Credit unions oppose specific CFPB Reg E changes in stablecoins proposed rule

Outlining concerns with the CFPB’s proposed rule regarding stablecoins, America’s Credit Unions addressed specific issues with the changes to the Electronic Fund Transfer Act (EFTA) and Regulation E in a letter sent to the agency.

“Altering the balance of responsibility established under EFTA by requiring credit unions to absorb a greater share of financial losses does not make the financial sector safer or more secure; instead, it enables further exploitation of the law to further fraudulent schemes,” America’s Credit Unions Director of Innovation and Technology Andrew Morris said in a letter to CFPB acting Director Russell Vought.
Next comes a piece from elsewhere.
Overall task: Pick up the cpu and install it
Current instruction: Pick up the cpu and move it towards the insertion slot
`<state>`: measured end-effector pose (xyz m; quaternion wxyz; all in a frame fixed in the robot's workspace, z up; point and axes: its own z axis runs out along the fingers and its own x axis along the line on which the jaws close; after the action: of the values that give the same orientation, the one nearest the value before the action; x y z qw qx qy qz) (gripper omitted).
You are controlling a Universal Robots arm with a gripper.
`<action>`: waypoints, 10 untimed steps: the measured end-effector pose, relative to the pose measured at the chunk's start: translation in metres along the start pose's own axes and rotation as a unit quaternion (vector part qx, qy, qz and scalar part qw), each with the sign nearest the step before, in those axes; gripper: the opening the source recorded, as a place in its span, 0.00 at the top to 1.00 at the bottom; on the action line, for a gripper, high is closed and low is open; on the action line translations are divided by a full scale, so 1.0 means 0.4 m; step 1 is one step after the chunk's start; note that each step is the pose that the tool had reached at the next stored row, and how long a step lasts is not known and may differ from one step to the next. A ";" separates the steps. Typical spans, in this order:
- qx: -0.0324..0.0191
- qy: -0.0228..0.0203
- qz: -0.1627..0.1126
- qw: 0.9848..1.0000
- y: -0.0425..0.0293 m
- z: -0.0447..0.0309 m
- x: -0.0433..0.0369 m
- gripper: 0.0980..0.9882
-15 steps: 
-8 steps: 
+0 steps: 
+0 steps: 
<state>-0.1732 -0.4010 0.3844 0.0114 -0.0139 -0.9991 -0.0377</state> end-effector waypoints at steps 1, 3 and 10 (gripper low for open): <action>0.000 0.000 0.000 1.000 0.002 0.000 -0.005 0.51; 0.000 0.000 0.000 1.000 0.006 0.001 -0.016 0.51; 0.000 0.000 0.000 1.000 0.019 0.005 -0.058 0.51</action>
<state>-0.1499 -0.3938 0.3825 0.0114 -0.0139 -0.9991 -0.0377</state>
Another concern related to the proposal was the bureau’s decision to advance substantive changes to Regulation E through an interpretive rule.

“While we are appreciative of interpretative changes which ensure nonbanks who provide consumer financial services comparable to those of credit unions and banks are held to equivalent standards and supervisory expectations, an interpretive rule is not the appropriate vehicle for expanding the reach of Regulation E,” Morris wrote. “Fundamentally, a formal rulemaking will ensure a broader range of perspectives, and a more fully developed understanding of any unintended consequences that the changes could pose upon the financial industry and the stability of the dollar.”

America’s Credit Unions supports efforts to ensure a fair playing field exists in the market for payments, regardless if they are conducted in dollars or virtual currencies, but opposes any expansion of credit union liability for unauthorized transactions.